Published May 2017
The DIFC Courts have, for the first time, enforced a US judgment. In the recent case, Barclays Bank PLC & others vs. Essar Global Fund Limited, the Claimants, a consortium of foreign lenders, had obtained a judgment against the Defendant in the courts of New York and sought to enforce this judgment in the UAE against the Defendant’s UAE assets.
The Defendant challenged the enforcement attempt on several grounds, including that:
(i) the DIFC Courts did not have jurisdiction to enforce foreign judgments since such matters are matters of ‘foreign affairs’ reserved for the Federal Government under the UAE Constitution (the constitutionality argument);
(ii) the New York judgment was not final and conclusive on the merits as it could be vacated on motion under the rules of New York (the finality argument); and
(iii) the New York judgment was not capable of enforcement under common law principles as it was a consent judgment rather than a judgment resulting from adversarial proceedings (the adversarial judgment argument).

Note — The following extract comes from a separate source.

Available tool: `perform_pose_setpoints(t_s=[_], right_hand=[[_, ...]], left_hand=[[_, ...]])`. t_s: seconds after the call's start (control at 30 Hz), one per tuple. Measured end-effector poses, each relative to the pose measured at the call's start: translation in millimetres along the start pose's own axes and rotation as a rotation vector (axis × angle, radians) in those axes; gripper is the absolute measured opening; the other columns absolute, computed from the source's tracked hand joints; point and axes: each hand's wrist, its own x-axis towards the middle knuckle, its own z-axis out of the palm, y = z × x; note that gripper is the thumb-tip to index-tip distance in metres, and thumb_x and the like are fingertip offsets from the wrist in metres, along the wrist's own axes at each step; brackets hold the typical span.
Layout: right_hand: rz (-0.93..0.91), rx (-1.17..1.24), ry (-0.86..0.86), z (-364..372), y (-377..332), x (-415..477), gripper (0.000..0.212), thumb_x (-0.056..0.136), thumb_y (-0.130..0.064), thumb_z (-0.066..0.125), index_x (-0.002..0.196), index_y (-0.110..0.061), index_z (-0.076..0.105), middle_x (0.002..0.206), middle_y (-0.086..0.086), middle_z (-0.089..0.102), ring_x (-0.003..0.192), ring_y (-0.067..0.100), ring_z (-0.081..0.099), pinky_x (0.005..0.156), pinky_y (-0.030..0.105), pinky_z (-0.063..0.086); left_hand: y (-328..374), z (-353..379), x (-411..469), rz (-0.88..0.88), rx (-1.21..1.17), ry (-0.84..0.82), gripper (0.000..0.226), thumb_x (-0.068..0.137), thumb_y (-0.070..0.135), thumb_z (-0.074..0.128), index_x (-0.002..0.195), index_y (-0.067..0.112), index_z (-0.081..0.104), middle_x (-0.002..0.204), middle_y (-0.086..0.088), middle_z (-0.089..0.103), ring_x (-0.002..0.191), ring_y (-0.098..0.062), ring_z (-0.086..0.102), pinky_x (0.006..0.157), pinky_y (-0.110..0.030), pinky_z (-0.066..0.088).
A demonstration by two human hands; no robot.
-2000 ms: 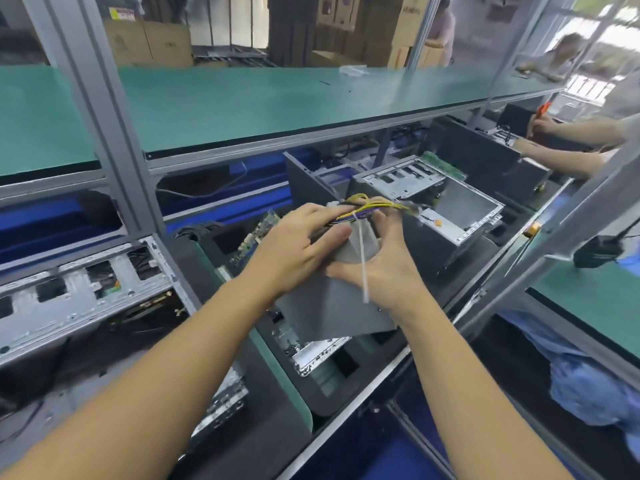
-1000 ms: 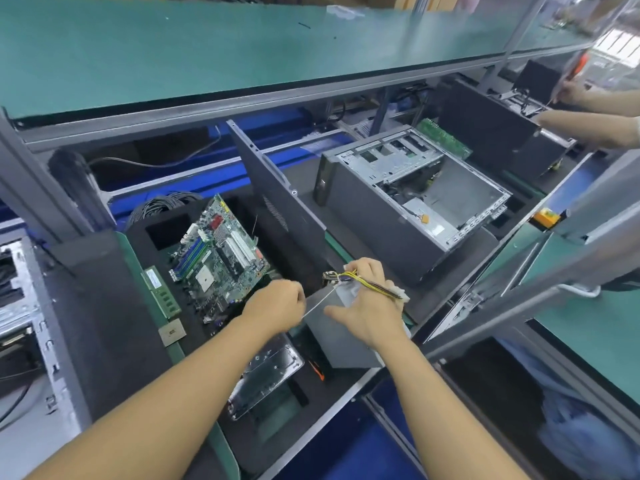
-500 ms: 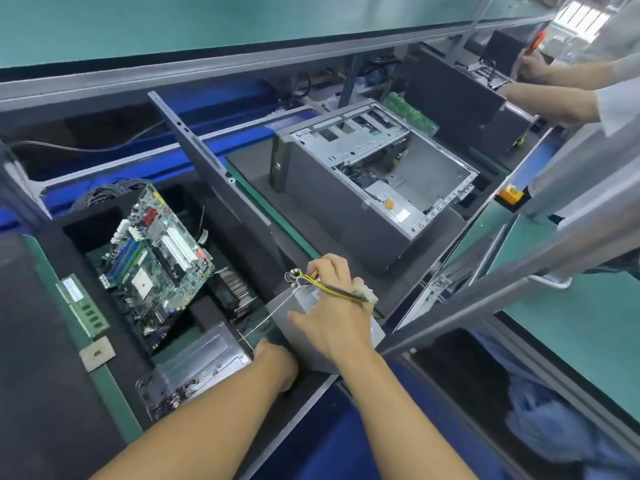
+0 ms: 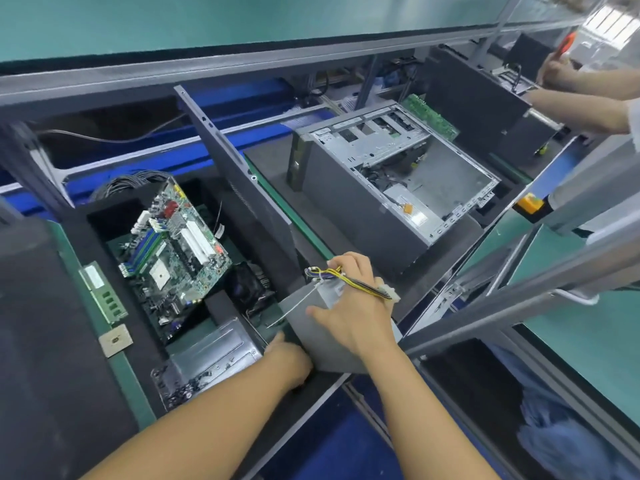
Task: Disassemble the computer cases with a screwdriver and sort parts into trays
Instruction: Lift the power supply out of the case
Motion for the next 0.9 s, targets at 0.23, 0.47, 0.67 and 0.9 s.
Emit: perform_pose_setpoints(t_s=[0.23, 0.47, 0.67, 0.9], right_hand=[[0.08, 0.108, -0.014, -21, -2, 10, 0.06, 0.063, -0.039, 0.083, 0.11, -0.036, 0.047, 0.116, -0.025, 0.034, 0.1, 0.018, 0.057, 0.093, 0.045, 0.048], [0.048, 0.11, -0.052, -17, -19, -2, 0.057, 0.065, -0.037, 0.083, 0.105, -0.039, 0.043, 0.115, -0.023, 0.034, 0.098, 0.01, 0.054, 0.092, 0.044, 0.048], [0.065, 0.121, -0.064, -13, -28, -9, 0.057, 0.063, -0.04, 0.086, 0.101, -0.04, 0.044, 0.115, -0.021, 0.038, 0.099, 0.009, 0.054, 0.094, 0.044, 0.046], [0.031, 0.038, -0.078, -13, -29, -9, 0.055, 0.065, -0.044, 0.082, 0.101, -0.044, 0.041, 0.115, -0.025, 0.034, 0.096, 0.007, 0.052, 0.087, 0.036, 0.045]], left_hand=[[-27, -4, -73, 0.268, -0.142, 0.32, 0.028, 0.098, 0.019, 0.052, 0.125, 0.02, 0.059, 0.123, -0.007, 0.052, 0.115, -0.031, 0.052, 0.088, -0.045, 0.041], [-42, 11, -129, 0.34, -0.229, 0.746, 0.029, 0.09, 0.006, 0.053, 0.107, 0.028, 0.055, 0.107, 0.012, 0.056, 0.099, -0.011, 0.05, 0.081, -0.043, 0.044], [-36, 7, -155, 0.388, -0.289, 1.116, 0.036, 0.089, -0.001, 0.051, 0.121, 0.013, 0.057, 0.122, -0.001, 0.057, 0.107, -0.022, 0.053, 0.092, -0.033, 0.047], [-40, 3, -187, 0.237, -0.694, 1.603, 0.027, 0.097, 0.009, 0.055, 0.124, 0.011, 0.053, 0.118, 0.009, 0.048, 0.108, -0.012, 0.051, 0.1, -0.023, 0.04]])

The DIFC Court dismissed each of these arguments and denied the Defendant’s application for stay of execution. The DIFC Court granted the Claimants’ application to enforce the New York judgment.
On the constitutional argument, the DIFC Court found that there was no conflict between Article 120 of the UAE Constitution and the law conferring jurisdiction on the DIFC Courts to enforce foreign judgments. The court considered that ‘foreign affairs’ as referred to in the UAE Constitution connoted the conduct of foreign policy between states; whereas recognition of a foreign judgment involved application of a rule of private commercial law.
On the adversarial judgment argument, the court found that the fact that the New York judgment was a judgment by confession, rather than the result of a substantive contest on the merits, did not make it any less enforceable as a foreign judgment.
On the finality argument, the court found that the NY judgment was final and conclusive under common law principles as it was ‘res judicata’ to the Defendant’s liability for the admitted debt, just like an appeal. The court also held that pendency of a motion to vacate did not render the judgment other than final and conclusive.
This is a positive development to promote and improve the already blossoming economic partnership between the UAE and the US, as businesses will have comfort that judgments granted in the US can be enforced in the UAE.